### Aim of the exercise
Scan the records below for the line containing "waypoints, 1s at" and the line containing "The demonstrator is". Copy both, plus every line between, exactly.

### Provided data
↓

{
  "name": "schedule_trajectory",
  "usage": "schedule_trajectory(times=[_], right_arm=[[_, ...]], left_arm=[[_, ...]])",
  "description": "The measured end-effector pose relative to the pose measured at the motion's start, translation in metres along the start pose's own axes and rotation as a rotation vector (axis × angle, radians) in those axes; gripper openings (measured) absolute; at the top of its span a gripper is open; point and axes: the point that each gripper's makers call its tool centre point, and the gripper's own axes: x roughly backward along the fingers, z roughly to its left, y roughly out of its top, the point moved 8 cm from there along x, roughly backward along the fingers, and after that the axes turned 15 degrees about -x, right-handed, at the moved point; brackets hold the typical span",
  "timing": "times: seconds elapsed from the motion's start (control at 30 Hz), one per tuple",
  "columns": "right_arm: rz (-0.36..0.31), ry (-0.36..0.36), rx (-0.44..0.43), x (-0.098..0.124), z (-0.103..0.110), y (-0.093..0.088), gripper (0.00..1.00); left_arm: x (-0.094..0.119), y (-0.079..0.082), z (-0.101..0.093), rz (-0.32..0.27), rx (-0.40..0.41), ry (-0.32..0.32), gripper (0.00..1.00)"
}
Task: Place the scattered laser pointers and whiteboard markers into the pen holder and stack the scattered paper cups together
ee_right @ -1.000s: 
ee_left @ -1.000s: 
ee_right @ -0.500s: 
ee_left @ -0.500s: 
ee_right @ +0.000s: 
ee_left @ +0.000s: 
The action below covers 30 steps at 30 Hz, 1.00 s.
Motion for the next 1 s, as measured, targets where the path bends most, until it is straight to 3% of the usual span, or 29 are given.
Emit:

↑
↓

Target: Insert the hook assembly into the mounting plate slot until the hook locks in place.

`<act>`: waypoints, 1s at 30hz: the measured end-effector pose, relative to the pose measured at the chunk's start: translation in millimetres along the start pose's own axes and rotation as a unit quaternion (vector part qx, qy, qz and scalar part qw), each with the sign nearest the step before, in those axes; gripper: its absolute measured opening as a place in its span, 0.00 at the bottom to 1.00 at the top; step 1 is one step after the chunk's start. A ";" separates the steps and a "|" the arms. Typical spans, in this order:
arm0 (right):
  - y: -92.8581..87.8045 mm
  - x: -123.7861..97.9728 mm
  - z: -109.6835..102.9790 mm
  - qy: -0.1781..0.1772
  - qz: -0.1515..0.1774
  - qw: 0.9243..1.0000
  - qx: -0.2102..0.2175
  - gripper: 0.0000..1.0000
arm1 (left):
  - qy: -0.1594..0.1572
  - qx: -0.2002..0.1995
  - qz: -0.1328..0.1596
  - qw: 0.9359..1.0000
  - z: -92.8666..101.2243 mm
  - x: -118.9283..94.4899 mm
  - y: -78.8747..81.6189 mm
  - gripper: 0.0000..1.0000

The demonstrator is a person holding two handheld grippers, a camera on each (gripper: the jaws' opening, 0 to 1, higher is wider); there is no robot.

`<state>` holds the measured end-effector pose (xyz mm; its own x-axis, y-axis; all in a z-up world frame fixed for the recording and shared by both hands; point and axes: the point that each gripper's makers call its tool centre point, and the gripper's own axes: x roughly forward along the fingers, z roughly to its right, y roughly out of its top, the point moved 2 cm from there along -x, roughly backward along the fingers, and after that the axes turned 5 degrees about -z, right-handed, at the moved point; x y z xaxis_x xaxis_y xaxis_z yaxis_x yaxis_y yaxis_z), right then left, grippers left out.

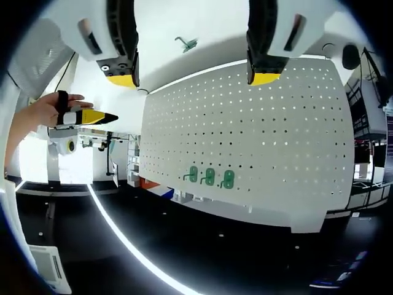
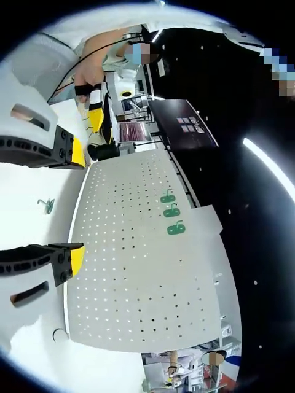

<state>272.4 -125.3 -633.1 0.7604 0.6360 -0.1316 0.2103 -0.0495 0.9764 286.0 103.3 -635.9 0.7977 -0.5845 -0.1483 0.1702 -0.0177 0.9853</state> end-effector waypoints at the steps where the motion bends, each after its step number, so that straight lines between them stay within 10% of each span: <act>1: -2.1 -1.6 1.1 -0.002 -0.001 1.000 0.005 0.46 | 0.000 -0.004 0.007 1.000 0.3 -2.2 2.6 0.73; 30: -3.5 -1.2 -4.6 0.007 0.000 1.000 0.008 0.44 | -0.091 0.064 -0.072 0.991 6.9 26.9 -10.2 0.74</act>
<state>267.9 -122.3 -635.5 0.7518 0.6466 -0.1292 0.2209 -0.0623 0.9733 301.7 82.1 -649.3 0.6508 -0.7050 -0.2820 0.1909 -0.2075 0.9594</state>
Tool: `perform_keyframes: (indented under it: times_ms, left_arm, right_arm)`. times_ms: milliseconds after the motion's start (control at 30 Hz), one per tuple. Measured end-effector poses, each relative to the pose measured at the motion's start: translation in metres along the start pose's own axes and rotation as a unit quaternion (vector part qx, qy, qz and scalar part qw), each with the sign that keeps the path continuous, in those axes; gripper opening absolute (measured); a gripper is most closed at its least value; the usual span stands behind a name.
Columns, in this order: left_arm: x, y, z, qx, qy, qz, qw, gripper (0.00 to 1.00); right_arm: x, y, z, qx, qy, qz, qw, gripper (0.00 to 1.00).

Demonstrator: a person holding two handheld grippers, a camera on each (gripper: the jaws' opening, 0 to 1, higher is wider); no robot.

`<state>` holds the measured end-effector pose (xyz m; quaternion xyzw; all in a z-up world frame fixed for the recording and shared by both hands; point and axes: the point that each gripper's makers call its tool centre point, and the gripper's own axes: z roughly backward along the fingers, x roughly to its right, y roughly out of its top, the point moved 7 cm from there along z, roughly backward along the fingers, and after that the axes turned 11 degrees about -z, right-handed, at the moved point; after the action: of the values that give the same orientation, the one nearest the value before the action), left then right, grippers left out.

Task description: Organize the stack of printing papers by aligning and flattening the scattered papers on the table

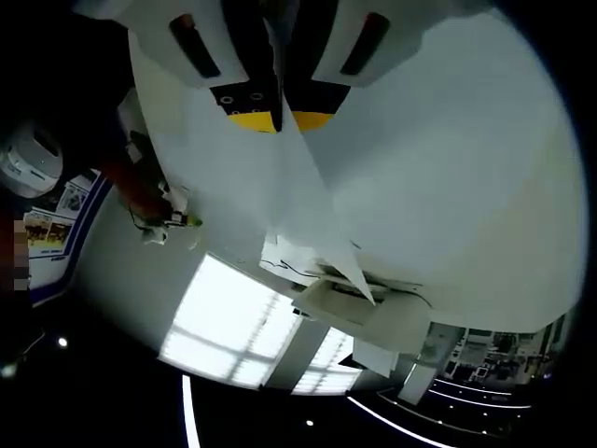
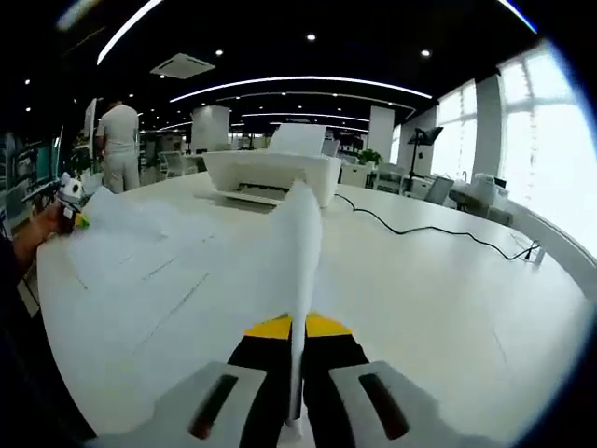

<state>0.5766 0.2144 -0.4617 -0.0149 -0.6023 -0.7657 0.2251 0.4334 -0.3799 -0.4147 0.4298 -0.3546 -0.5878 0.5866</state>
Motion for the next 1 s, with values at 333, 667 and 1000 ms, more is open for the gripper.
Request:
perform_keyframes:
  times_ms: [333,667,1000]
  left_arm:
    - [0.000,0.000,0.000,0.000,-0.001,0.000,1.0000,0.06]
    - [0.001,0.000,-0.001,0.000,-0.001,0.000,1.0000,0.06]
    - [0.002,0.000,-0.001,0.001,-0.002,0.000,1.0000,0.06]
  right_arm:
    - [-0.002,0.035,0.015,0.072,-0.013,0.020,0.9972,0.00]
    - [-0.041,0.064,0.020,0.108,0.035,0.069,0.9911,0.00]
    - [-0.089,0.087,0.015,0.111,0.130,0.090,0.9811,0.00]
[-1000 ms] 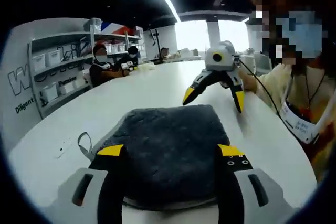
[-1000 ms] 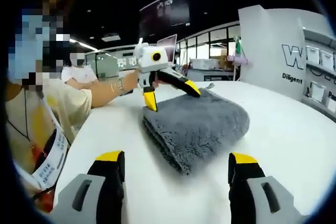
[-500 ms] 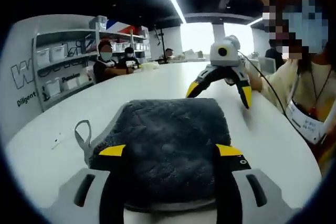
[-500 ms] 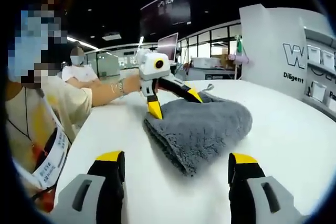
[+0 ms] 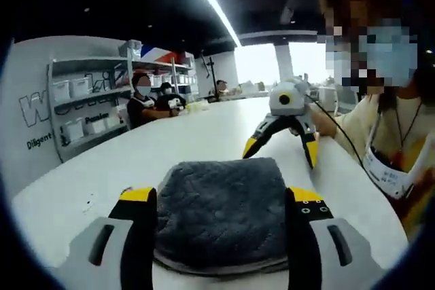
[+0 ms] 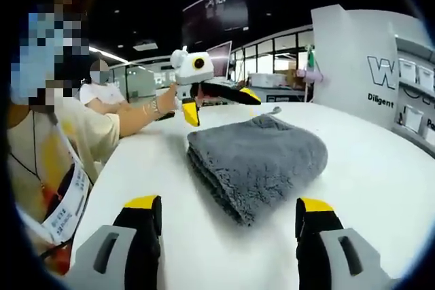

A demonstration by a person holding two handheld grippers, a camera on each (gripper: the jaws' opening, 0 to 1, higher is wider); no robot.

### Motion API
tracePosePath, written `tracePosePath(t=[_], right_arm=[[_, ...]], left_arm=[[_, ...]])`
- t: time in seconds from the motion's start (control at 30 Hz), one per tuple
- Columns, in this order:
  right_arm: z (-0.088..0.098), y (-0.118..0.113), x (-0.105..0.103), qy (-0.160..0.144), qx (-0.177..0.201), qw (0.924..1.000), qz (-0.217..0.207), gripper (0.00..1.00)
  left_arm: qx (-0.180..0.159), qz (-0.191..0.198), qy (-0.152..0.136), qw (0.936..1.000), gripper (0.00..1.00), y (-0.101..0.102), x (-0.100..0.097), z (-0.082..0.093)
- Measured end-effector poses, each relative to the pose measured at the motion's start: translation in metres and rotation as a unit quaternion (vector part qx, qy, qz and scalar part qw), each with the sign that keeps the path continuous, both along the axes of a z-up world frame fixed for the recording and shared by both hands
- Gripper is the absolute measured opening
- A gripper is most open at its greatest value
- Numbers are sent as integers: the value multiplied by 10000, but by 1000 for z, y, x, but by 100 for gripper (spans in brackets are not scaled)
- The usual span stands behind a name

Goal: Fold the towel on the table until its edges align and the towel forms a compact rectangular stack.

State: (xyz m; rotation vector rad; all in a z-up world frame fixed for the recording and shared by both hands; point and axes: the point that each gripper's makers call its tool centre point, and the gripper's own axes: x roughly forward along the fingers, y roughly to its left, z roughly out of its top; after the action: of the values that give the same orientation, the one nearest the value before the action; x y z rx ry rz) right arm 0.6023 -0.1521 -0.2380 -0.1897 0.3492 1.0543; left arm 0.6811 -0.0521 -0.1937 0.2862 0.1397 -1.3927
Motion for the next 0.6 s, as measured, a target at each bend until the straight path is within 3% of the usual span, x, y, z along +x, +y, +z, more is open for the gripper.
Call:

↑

### Exercise response
`<act>`: waypoints, 1s at 30hz: the measured end-effector pose, relative to the pose measured at the chunk's start: translation in millimetres along the start pose's own axes and rotation as a unit quaternion (vector part qx, qy, qz and scalar part qw), each with the sign nearest the step before, in those axes; gripper: its absolute measured opening as a place in its span, 0.00 at the bottom to 1.00 at the top; step 1 is one step after the chunk's start. A ";" separates the steps and a "|" the arms. Typical spans, in this order:
arm0 (right):
  - y: -92.8581..87.8045 mm
  - x: -123.7861..97.9728 mm
  - z: -109.6835..102.9790 mm
  - qy: -0.1781..0.1772
  - qz: -0.1515..0.1774
  - qw: 0.9243..1.0000
  - qx: -0.2102..0.2175
  - gripper: 0.0000..1.0000
arm1 (left):
  - qy: -0.1594..0.1572
  - qx: -0.2002..0.1995
  - qz: -0.1328..0.1596
  - qw: 0.9359..1.0000
  - z: -92.8666..101.2243 mm
  - x: -118.9283..94.4899 mm
  - y: -78.8747..81.6189 mm
  - gripper: 0.0000..1.0000

The demonstrator is a person holding two handheld grippers, a camera on each (gripper: the jaws' opening, 0 to 1, higher is wider); there is no robot.

There is no more output to give.